Um dos principais pontos de conflito é a questão ambiental. Mesmo saindo o acordo para aumentar o teto da dívida, verbas importantes que seriam direcionadas para o setor, nos EUA e no mundo, podem ser cortadas. 

Um dos países afetados pode ser o Brasil: em abril, os EUA prometeram um aporte de ao menos US$ 500 milhões para o Fundo Amazônia. A ajuda inicial, contudo, deverá ser feita somente após aprovação pelo Congresso dos EUA, ainda sem data definida.

Qual o impacto no apoio à Ucrânia?

Os Estados Unidos lideraram a pressão por apoio internacional à Ucrânia, formando rapidamente uma coalizão internacional para apoiar Kiev após a Rússia invadir o país em fevereiro de 2022, coordenando a ajuda de dezenas de países. 

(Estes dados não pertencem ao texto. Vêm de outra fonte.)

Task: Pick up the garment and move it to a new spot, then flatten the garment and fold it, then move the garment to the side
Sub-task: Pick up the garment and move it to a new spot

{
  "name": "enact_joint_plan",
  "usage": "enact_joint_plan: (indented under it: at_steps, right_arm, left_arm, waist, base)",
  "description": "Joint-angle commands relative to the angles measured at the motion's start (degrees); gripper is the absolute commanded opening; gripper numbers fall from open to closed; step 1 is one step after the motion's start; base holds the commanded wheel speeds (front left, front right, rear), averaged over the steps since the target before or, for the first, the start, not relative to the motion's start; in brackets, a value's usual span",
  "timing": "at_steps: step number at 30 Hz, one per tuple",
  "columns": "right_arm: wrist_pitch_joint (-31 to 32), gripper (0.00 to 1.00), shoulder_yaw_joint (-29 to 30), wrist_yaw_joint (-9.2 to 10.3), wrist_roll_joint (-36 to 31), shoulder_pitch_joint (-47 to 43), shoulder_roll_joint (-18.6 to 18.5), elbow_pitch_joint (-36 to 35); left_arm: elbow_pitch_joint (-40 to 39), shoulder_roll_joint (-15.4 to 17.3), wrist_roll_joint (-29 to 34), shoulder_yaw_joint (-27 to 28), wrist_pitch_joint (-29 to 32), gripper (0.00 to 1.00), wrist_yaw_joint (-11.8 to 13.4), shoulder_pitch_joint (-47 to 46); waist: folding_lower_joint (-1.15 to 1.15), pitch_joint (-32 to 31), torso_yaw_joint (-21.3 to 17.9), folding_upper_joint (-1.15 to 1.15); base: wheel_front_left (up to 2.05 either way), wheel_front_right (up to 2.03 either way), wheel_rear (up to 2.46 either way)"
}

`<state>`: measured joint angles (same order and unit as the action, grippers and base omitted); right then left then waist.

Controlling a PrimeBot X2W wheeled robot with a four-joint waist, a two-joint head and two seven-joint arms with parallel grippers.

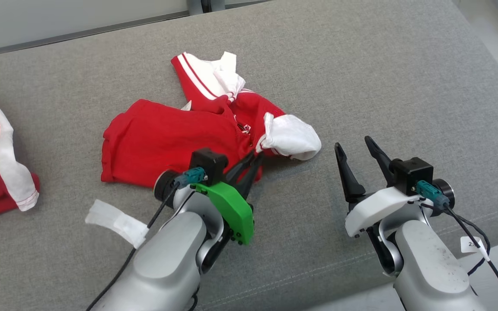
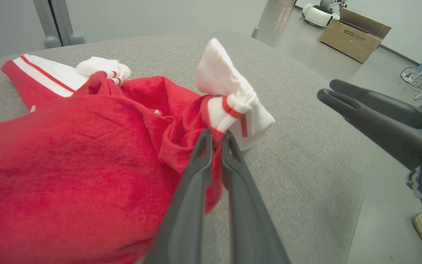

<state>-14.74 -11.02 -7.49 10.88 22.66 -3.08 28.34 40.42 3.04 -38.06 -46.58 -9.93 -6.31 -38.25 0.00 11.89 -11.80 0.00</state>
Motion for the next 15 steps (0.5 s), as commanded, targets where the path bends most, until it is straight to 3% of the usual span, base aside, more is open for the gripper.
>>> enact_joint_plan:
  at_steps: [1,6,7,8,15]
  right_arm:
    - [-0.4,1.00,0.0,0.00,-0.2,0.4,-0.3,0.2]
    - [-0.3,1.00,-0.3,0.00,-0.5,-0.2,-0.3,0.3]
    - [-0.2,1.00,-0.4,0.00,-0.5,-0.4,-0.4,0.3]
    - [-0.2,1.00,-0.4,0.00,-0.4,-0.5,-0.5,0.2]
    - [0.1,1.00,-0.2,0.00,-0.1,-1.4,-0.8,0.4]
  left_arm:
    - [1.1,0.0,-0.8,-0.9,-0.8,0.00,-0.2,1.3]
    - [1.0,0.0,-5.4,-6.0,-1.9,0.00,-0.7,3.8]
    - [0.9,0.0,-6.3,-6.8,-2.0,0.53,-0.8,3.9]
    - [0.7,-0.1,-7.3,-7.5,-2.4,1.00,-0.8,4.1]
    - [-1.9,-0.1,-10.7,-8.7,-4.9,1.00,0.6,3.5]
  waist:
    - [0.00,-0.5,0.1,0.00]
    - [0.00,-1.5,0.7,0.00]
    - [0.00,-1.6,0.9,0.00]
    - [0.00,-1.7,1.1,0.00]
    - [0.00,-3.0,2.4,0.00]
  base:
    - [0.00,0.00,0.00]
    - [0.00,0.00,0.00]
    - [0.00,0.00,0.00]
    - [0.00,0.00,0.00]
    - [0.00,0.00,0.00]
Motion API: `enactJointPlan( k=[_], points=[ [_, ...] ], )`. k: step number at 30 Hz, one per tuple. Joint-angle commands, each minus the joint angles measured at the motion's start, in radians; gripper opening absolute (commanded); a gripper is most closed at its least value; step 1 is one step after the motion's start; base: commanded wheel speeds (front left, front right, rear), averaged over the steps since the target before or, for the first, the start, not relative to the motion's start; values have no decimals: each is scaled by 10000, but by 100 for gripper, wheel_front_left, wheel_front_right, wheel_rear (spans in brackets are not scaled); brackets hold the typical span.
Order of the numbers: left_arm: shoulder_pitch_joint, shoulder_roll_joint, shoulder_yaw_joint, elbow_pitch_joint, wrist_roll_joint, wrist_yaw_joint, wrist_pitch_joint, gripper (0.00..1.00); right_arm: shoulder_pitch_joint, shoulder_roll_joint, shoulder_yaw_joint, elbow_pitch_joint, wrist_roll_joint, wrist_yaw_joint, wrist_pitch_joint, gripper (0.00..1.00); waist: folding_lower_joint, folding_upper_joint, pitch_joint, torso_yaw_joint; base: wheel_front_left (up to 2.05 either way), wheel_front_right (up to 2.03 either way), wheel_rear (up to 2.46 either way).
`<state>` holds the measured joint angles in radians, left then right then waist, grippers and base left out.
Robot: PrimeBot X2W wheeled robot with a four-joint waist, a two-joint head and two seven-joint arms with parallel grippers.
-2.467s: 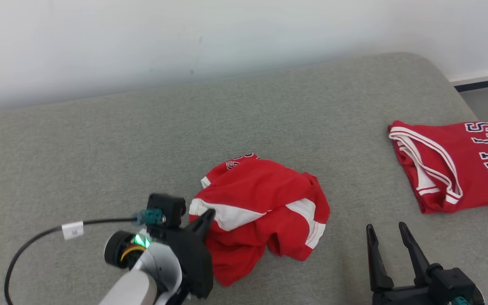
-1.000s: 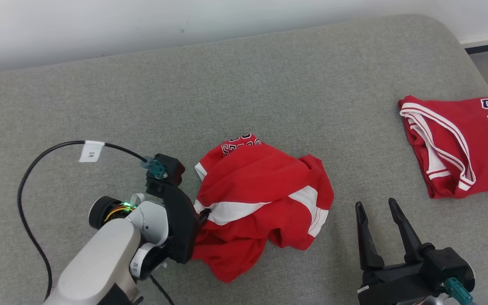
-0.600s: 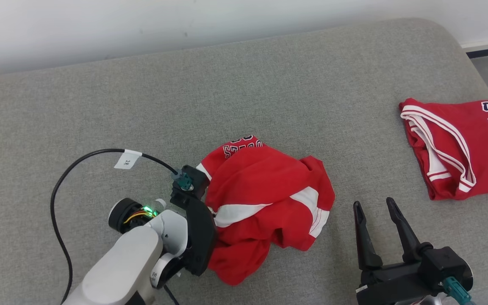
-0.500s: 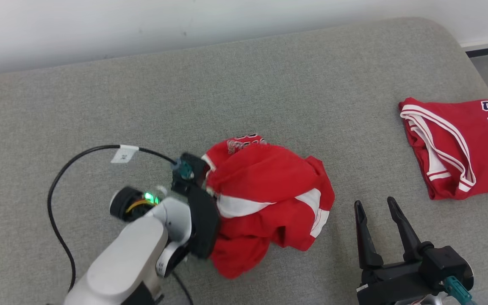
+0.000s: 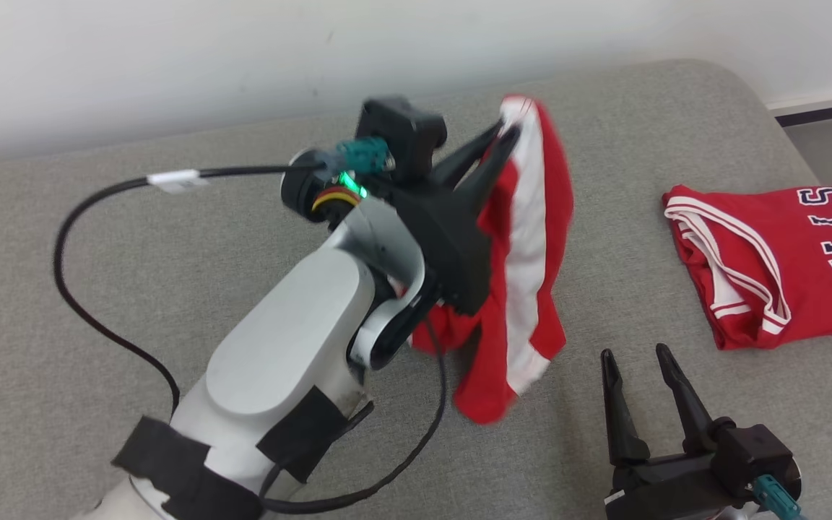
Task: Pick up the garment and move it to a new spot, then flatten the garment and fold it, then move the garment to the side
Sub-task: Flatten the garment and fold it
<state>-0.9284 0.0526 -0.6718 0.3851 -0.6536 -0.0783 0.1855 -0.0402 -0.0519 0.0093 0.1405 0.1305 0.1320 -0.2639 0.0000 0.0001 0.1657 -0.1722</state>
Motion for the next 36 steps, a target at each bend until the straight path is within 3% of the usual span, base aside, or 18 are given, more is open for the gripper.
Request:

O total doado pelos EUA desde então já chega a quase US$ 40 bilhões, um gasto que muitos republicanos criticam. Sem um orçamento aprovado pelo Congresso, essa ajuda pode cessar.

Qual o impacto para turistas?

No caso de um calote, atrações que dependem de um orçamento federal, como museus e parques nacionais, podem ser afetadas com a redução de verba para pagamento de contas e salários, o que pode levar ao fechamento temporário de alguns estabelecimentos. 

Também pode haver um impacto em aeroportos, portos e outros pontos por onde entram turistas no país, com redução de trabalhadores e, consequentemente, atrasos nos atendimentos.

Como isso pode afetar as eleições americanas?

Um cenário de crise econômica no horizonte representa uma enorme pedra no sapato de Biden, pré-candidato democrata à reeleição, e a oposição sabe disso. Segundo Biden, os republicanos — em especial os apoiadores do ex-presidente Donald Trump, principal nome do partido para concorrer às eleições — estão dispostos a sabotar a economia para prejudicá-lo na corrida pela Casa Branca em 2024.

E o Brasil, fica como nessa história?

Os efeitos de um calote dos EUA seriam rapidamente sentidos no Brasil, com a desvalorização do real e, consequentemente, a queda na bolsa de valores brasileira. Com isso, haveria pressão inflacionária, uma elevação nas taxas de juros para tentar atrair investidores estrangeiros e uma esperada desaceleração da economia, resultando em um período de recessão.